What you need to do => Begin at the line containing "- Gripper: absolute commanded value" in the entries below and end at the line containing "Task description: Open"; transcribe that range exactly and nothing outside it.

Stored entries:
------------------------------------------------

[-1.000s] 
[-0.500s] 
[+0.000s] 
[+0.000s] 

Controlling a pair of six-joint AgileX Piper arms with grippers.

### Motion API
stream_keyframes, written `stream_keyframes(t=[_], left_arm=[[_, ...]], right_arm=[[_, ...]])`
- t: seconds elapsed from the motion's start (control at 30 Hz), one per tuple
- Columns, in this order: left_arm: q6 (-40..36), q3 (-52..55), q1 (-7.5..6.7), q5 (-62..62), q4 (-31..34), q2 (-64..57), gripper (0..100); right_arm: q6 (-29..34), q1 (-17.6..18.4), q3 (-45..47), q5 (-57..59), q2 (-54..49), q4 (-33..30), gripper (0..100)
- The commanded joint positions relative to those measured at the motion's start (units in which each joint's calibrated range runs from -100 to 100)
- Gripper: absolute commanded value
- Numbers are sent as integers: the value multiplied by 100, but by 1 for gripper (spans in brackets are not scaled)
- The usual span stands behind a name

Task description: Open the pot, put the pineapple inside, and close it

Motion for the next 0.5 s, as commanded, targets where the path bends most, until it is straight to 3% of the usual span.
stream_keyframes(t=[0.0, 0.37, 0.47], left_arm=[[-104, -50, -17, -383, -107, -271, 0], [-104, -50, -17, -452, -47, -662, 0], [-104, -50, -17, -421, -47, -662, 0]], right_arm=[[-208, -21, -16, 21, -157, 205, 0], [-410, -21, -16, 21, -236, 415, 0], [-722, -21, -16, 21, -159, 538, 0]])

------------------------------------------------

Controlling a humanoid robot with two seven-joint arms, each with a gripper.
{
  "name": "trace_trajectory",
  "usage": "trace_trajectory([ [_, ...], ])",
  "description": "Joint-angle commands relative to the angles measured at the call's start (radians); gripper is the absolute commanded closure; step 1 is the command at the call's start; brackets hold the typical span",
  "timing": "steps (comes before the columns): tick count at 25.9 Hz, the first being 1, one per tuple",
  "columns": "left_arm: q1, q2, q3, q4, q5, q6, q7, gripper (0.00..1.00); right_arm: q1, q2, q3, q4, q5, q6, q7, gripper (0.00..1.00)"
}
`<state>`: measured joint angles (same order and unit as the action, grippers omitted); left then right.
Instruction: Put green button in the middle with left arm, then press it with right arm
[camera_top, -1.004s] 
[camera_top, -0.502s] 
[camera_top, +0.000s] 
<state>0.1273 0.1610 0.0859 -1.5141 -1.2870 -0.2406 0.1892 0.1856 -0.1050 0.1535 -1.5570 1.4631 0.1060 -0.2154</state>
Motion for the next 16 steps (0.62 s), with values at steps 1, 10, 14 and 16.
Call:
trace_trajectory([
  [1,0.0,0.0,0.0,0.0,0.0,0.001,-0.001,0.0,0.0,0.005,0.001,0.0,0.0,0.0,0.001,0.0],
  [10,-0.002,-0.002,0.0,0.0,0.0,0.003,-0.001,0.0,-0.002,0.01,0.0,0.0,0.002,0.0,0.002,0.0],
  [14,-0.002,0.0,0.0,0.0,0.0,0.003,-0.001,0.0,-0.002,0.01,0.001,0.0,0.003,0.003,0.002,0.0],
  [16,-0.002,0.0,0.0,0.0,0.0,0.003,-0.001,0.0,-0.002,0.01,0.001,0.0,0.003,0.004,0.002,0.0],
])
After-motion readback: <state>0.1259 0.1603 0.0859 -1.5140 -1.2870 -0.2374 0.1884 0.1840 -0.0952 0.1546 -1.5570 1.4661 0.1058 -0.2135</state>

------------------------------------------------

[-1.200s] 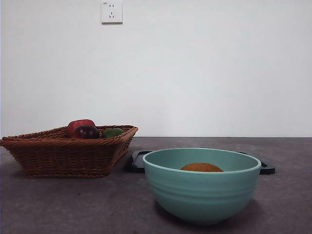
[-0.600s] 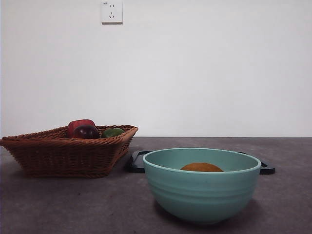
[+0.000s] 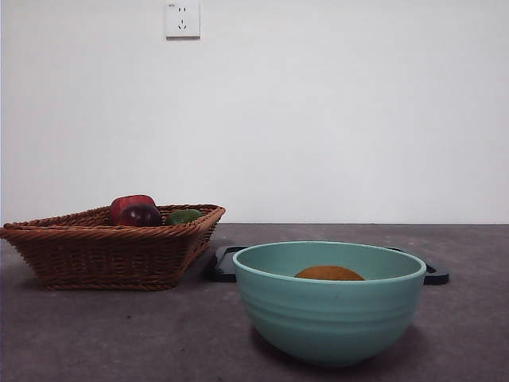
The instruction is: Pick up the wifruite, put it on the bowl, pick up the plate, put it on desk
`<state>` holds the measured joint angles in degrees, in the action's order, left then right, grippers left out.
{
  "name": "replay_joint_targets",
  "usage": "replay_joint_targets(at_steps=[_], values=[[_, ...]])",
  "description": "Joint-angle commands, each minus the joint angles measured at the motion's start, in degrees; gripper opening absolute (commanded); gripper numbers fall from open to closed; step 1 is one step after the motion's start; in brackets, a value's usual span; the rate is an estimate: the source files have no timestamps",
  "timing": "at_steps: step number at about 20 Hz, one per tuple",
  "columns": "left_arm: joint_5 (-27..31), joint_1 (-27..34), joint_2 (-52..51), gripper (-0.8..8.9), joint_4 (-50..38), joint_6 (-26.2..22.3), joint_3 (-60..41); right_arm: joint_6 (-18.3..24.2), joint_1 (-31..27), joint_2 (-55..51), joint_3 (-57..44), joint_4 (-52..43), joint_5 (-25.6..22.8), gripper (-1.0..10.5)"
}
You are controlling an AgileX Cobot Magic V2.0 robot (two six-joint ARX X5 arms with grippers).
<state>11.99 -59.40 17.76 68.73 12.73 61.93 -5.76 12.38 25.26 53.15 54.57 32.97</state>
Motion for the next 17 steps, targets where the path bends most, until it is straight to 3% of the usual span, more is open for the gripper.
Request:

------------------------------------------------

Output =>
- Gripper: absolute commanded value
- Numbers are sent as integers: the value multiplied by 100, but by 1 for gripper (spans in brackets are not scaled)
- The usual span stands behind a name

Task description: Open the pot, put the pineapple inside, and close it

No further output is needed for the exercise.